*Task details:* Where a line below holds the string "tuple", copy that line.
── Data records ──
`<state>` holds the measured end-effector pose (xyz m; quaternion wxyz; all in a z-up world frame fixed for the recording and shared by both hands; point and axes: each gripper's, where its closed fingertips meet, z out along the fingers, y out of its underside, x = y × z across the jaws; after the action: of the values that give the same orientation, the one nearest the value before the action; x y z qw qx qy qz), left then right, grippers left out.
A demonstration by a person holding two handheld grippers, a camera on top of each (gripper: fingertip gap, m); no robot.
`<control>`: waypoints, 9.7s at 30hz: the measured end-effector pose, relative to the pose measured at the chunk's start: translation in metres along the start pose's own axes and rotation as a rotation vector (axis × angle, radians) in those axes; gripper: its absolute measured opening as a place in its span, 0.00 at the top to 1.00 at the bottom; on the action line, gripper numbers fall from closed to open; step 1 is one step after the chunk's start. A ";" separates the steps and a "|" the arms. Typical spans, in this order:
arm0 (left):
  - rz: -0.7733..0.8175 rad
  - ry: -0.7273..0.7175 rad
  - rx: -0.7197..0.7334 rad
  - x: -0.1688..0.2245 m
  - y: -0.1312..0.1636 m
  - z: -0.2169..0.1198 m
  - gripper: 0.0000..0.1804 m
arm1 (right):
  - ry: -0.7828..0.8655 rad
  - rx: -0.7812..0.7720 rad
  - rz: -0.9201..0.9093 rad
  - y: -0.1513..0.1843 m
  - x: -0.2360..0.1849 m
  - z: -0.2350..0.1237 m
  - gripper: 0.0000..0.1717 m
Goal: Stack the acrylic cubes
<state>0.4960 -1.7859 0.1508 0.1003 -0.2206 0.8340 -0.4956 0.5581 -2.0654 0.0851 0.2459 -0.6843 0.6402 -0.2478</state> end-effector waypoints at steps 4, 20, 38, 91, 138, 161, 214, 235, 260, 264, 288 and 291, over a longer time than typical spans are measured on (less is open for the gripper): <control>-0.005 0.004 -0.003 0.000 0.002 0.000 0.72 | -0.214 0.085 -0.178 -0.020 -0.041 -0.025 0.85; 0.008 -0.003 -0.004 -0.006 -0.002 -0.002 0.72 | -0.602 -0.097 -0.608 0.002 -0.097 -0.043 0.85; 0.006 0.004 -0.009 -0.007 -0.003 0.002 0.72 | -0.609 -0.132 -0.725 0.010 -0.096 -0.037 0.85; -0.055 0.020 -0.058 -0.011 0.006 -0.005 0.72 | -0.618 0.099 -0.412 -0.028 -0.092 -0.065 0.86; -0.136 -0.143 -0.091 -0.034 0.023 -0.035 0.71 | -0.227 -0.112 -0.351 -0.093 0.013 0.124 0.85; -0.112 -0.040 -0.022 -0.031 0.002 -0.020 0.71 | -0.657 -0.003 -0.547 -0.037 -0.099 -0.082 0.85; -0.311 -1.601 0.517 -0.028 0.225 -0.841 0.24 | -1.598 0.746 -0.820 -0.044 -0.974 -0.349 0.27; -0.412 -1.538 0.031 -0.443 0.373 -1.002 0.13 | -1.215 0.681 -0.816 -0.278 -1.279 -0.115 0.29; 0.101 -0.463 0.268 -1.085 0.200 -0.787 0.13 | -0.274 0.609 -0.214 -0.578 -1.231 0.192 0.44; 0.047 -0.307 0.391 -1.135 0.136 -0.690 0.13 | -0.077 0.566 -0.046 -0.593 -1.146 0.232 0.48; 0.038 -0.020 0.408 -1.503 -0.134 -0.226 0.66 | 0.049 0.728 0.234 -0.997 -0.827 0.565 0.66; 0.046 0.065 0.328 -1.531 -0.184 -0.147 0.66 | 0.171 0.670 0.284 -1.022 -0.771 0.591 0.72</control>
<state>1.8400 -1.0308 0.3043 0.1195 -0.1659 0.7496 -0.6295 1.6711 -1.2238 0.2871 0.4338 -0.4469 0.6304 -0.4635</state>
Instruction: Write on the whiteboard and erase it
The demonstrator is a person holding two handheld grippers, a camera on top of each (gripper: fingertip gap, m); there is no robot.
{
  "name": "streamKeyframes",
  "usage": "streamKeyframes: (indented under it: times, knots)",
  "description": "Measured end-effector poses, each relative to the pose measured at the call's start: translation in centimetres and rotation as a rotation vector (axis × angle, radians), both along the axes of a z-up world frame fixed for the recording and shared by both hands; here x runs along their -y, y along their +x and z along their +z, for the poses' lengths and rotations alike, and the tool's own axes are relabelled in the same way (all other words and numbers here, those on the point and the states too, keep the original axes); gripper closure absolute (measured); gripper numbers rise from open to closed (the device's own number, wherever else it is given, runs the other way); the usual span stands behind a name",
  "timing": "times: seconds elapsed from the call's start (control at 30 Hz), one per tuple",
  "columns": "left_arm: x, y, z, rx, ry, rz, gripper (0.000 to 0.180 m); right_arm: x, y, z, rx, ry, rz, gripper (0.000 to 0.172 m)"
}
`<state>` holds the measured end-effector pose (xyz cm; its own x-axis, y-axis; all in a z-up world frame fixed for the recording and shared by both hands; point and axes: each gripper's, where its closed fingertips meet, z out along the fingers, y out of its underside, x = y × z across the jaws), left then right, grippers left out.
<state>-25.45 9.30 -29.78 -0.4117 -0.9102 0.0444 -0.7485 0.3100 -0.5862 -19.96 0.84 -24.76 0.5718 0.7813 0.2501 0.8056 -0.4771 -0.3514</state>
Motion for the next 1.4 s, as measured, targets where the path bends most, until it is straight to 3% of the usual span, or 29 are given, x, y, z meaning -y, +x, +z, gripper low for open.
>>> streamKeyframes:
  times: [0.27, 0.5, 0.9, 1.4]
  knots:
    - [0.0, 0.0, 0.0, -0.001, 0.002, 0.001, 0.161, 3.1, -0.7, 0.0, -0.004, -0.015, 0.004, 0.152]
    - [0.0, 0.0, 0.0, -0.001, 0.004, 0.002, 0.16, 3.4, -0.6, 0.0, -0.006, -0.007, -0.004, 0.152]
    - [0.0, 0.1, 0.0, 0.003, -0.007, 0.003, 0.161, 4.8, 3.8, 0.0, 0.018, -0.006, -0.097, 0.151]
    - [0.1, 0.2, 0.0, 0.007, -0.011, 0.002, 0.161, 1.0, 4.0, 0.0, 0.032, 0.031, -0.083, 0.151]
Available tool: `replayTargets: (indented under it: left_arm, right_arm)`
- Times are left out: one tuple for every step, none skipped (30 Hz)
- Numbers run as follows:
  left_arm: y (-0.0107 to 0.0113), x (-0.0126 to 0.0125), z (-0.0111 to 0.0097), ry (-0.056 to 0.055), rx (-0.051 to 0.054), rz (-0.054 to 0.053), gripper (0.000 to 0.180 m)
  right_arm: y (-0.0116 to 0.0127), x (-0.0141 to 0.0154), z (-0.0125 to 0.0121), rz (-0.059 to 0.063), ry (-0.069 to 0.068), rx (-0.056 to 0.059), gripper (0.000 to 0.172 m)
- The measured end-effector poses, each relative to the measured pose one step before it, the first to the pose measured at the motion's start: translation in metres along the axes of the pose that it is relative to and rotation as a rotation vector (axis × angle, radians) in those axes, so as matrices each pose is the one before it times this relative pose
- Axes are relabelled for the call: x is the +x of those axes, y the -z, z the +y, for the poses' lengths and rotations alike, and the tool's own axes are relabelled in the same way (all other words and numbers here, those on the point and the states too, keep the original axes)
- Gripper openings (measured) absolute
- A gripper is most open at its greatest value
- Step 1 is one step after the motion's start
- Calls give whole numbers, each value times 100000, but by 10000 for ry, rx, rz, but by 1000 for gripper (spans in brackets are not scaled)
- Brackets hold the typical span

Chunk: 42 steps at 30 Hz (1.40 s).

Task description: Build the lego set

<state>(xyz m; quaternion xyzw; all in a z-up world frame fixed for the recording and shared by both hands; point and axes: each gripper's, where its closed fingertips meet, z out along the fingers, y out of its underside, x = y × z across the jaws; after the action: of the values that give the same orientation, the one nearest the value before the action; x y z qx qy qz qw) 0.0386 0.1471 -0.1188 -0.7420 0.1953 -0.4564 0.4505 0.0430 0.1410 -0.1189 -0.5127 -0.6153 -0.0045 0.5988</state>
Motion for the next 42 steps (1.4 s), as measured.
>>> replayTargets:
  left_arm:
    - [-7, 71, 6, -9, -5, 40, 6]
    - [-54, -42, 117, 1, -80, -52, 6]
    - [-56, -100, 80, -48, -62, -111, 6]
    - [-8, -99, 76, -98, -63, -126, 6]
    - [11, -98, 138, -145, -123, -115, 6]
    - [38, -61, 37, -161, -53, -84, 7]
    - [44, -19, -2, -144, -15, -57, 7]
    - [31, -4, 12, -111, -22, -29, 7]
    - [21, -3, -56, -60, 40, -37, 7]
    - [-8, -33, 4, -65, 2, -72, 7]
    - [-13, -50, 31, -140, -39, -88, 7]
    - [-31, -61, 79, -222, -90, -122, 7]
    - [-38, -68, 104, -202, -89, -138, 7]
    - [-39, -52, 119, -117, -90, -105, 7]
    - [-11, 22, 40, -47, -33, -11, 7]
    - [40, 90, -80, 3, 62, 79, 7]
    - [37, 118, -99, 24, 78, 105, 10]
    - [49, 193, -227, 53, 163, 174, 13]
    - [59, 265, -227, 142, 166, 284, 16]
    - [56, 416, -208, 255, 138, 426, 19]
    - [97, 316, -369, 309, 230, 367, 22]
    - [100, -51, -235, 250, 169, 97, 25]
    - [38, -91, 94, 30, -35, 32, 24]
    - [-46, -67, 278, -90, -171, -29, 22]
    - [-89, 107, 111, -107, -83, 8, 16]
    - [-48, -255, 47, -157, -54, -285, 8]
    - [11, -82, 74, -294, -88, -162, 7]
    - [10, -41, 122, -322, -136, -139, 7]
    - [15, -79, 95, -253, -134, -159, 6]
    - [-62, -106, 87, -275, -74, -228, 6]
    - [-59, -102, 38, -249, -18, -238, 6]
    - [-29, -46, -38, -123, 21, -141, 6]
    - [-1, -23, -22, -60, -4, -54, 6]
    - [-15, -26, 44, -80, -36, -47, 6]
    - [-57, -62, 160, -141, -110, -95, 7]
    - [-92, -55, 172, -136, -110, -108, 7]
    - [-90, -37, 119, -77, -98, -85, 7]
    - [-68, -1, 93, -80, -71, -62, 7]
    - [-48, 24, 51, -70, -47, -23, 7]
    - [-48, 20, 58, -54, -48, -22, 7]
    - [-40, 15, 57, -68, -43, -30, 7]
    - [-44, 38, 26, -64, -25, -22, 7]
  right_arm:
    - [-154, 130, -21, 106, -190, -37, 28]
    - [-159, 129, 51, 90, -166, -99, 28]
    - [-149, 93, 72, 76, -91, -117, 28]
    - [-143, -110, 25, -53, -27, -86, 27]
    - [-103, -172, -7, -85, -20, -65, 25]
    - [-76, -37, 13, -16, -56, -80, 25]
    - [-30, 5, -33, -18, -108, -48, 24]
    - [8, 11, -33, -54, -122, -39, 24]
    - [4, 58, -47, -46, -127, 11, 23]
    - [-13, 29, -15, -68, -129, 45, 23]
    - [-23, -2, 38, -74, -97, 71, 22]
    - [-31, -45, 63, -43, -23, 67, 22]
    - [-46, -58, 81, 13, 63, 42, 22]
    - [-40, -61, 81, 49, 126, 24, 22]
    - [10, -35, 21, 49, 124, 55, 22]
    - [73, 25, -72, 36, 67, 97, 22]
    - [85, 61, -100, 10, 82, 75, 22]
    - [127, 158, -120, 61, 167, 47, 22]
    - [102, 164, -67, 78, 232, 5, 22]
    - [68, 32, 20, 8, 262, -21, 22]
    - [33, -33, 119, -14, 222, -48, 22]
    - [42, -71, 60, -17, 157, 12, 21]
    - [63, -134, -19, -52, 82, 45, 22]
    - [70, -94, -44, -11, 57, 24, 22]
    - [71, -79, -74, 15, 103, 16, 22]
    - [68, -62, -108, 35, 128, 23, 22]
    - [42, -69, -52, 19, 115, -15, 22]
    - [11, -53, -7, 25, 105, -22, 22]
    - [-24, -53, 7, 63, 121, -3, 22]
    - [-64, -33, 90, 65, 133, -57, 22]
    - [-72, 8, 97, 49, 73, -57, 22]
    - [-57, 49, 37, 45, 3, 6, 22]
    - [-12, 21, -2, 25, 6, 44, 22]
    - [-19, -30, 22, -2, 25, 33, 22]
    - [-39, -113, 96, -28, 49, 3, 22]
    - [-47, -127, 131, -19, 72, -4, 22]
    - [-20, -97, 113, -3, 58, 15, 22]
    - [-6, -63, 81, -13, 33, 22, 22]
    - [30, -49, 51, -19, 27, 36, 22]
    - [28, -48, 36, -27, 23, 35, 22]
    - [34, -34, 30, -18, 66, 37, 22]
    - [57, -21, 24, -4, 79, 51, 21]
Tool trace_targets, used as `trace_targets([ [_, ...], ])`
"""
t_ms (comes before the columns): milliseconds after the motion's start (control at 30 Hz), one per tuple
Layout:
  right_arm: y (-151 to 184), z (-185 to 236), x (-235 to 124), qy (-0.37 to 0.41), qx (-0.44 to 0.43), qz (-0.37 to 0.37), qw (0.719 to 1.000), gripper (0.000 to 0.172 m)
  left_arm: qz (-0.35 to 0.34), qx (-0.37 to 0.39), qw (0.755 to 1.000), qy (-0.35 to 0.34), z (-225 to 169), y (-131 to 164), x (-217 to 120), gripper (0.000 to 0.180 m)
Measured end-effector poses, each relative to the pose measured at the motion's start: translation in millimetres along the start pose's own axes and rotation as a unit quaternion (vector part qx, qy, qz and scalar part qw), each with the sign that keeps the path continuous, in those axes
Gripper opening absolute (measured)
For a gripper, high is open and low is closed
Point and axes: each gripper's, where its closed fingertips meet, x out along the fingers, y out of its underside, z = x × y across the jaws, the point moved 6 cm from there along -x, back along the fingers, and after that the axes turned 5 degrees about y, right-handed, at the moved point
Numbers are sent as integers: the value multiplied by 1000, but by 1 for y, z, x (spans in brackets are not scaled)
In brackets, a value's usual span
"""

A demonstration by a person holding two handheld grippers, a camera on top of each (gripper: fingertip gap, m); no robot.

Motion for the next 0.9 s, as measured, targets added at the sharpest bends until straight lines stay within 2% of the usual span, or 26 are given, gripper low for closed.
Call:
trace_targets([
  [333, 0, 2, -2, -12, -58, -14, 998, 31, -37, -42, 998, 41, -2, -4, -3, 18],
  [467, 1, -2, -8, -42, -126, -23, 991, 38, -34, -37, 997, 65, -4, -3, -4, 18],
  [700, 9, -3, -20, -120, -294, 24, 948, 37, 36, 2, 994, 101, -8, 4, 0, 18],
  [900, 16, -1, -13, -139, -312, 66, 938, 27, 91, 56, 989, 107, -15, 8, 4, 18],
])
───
*Result:*
  "timing": "times: seconds elapsed from the call's start (control at 30 Hz), one per tuple",
- Times are left out: one tuple for every step, none skipped (30 Hz)
t_ms (comes before the columns): milliseconds after the motion's start (control at 30 Hz), one per tuple

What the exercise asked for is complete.